• _Data supplied_:
"""

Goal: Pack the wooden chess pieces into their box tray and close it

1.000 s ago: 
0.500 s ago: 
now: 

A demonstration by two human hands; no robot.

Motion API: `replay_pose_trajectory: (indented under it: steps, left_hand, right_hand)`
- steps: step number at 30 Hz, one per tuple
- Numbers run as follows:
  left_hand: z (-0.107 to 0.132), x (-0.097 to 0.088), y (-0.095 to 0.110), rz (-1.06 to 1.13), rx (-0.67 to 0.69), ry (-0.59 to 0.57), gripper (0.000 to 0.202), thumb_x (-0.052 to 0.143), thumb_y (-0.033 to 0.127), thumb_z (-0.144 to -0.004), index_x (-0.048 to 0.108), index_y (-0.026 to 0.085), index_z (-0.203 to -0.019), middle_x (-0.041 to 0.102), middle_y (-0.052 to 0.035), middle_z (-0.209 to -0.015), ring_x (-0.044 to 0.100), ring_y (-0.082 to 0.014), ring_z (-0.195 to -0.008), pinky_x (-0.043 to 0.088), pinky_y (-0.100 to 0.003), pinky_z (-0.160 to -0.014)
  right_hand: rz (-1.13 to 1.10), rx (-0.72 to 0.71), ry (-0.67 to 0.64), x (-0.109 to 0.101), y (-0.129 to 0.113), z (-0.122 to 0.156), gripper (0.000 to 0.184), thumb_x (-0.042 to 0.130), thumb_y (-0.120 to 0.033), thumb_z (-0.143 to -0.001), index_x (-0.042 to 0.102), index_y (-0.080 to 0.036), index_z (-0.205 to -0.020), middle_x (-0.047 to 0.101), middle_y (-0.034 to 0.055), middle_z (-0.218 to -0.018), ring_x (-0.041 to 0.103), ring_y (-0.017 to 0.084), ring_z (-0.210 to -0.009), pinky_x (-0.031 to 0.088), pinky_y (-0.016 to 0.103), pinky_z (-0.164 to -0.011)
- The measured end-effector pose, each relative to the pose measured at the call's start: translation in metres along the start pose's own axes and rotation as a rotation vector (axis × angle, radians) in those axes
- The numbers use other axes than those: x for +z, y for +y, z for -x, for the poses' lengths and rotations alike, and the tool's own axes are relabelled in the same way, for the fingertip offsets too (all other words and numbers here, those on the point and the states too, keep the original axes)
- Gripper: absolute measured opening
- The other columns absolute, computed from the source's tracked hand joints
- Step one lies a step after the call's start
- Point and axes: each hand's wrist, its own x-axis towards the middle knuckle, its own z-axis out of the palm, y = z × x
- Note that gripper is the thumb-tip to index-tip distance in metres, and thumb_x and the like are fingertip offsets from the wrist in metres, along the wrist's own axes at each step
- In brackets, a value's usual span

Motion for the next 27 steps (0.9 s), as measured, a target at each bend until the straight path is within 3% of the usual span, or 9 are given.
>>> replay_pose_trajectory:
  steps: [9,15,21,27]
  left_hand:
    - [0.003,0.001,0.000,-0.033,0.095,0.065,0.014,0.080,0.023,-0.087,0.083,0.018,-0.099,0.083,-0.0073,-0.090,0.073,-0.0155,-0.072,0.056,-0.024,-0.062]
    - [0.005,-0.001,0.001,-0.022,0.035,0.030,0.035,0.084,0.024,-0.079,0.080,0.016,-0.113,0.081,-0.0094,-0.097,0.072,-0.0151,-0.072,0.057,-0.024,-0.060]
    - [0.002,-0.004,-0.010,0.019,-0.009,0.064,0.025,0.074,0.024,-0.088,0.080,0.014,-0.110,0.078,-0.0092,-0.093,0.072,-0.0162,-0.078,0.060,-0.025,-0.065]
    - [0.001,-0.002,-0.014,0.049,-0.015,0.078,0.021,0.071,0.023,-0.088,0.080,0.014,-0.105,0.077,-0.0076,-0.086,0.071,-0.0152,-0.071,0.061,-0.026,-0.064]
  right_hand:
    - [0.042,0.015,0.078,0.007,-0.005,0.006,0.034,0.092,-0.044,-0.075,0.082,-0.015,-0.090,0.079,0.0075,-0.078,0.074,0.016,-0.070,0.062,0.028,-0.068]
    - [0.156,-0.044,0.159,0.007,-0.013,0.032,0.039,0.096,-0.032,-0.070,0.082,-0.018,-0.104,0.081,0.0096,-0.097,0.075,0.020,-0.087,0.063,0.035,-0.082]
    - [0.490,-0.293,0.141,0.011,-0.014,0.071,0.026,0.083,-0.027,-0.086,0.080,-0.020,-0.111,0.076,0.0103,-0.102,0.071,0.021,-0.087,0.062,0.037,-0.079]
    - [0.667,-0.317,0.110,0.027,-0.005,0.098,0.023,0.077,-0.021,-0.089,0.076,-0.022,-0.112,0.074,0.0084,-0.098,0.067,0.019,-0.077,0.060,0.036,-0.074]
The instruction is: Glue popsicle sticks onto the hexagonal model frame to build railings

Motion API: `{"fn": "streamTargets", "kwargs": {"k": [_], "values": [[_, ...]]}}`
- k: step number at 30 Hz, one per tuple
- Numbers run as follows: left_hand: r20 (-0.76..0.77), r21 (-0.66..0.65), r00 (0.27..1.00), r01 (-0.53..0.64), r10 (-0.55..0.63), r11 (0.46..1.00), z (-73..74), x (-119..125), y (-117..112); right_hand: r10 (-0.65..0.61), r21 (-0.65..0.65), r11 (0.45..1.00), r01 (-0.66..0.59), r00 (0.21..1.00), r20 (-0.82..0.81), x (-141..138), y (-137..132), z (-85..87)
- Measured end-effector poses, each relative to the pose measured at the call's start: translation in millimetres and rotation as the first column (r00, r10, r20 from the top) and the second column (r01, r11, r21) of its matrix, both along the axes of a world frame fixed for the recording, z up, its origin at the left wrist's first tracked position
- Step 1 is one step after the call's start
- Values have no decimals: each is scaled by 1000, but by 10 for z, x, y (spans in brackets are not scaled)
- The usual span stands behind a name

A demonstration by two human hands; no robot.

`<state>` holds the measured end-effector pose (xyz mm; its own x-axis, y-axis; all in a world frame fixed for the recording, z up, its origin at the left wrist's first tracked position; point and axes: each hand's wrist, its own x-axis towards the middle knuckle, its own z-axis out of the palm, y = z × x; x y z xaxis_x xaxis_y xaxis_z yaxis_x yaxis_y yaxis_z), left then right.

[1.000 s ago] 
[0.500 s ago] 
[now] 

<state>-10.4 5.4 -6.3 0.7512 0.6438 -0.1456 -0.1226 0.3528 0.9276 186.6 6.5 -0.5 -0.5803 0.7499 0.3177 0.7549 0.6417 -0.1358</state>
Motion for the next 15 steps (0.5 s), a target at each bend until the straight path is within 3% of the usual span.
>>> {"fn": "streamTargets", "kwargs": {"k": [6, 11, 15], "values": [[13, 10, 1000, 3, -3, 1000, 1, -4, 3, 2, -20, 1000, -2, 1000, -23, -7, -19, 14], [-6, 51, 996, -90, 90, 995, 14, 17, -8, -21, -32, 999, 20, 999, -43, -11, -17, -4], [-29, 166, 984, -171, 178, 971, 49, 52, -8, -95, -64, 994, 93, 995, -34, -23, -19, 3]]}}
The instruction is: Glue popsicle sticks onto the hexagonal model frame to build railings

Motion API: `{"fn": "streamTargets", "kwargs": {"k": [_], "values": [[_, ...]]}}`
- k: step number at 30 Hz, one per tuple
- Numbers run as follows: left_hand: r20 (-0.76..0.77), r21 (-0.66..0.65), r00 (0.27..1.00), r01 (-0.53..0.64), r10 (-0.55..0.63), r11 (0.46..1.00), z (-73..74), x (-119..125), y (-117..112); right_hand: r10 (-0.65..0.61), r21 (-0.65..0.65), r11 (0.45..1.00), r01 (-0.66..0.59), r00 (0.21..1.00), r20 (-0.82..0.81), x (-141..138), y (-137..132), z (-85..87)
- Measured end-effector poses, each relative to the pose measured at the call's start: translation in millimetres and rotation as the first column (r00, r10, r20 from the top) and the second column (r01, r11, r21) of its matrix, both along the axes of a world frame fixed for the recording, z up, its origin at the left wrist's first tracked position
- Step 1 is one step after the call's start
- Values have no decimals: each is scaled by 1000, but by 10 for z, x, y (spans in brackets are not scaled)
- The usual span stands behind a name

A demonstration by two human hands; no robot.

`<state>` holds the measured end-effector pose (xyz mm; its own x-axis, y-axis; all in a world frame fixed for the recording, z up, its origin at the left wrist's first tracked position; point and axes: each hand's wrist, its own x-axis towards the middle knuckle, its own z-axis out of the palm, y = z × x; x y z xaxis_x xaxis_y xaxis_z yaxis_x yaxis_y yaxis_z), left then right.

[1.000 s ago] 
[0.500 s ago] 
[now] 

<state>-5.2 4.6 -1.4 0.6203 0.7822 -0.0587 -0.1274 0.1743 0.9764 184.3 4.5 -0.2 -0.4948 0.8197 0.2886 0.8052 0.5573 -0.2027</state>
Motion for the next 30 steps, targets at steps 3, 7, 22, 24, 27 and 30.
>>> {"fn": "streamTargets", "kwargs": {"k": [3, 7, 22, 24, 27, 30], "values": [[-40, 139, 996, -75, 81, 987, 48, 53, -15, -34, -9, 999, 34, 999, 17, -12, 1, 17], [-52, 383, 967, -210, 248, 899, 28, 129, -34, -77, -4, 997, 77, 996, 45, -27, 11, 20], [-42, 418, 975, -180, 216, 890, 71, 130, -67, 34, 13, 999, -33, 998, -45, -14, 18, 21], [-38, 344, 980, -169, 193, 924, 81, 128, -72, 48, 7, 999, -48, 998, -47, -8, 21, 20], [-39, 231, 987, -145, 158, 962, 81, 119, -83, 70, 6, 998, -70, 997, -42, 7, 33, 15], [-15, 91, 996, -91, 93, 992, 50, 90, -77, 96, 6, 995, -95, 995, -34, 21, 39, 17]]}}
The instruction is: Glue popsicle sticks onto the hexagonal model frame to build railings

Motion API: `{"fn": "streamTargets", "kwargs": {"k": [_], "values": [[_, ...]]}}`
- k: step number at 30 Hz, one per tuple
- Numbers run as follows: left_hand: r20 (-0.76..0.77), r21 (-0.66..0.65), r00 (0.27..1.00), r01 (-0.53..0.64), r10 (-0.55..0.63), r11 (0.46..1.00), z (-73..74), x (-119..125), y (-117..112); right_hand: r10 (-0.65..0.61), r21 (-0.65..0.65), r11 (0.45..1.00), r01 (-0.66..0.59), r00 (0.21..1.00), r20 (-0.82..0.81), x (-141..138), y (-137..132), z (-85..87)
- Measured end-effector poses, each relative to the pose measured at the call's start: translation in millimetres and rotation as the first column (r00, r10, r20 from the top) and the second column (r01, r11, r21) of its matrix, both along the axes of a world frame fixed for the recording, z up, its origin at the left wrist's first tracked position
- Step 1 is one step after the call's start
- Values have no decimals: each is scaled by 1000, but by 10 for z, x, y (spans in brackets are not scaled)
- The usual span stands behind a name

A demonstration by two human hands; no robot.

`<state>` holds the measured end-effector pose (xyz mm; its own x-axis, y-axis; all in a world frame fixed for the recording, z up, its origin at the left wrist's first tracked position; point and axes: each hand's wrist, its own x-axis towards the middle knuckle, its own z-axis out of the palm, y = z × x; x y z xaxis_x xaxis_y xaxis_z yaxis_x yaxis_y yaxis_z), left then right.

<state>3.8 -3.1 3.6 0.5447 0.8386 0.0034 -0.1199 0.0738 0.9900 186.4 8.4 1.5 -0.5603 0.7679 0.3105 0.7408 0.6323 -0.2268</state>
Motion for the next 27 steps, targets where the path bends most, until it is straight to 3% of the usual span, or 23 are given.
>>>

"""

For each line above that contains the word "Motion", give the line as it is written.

Motion API: `replay_pose_trajectory: (indented under it: steps, left_hand, right_hand)`
Motion for the next 27 steps (0.9 s), as measured, a target at each bend until the straight path is within 3% of the usual span, or 9 are given.
Motion API: `{"fn": "streamTargets", "kwargs": {"k": [_], "values": [[_, ...]]}}`
Motion for the next 15 steps (0.5 s), a target at each bend until the straight path is within 3% of the usual span.
Motion API: `{"fn": "streamTargets", "kwargs": {"k": [_], "values": [[_, ...]]}}`
Motion for the next 30 steps, targets at steps 3, 7, 22, 24, 27 and 30.
Motion API: `{"fn": "streamTargets", "kwargs": {"k": [_], "values": [[_, ...]]}}`
Motion for the next 27 steps, targets where the path bends most, until it is straight to 3% of the usual span, or 23 are given.

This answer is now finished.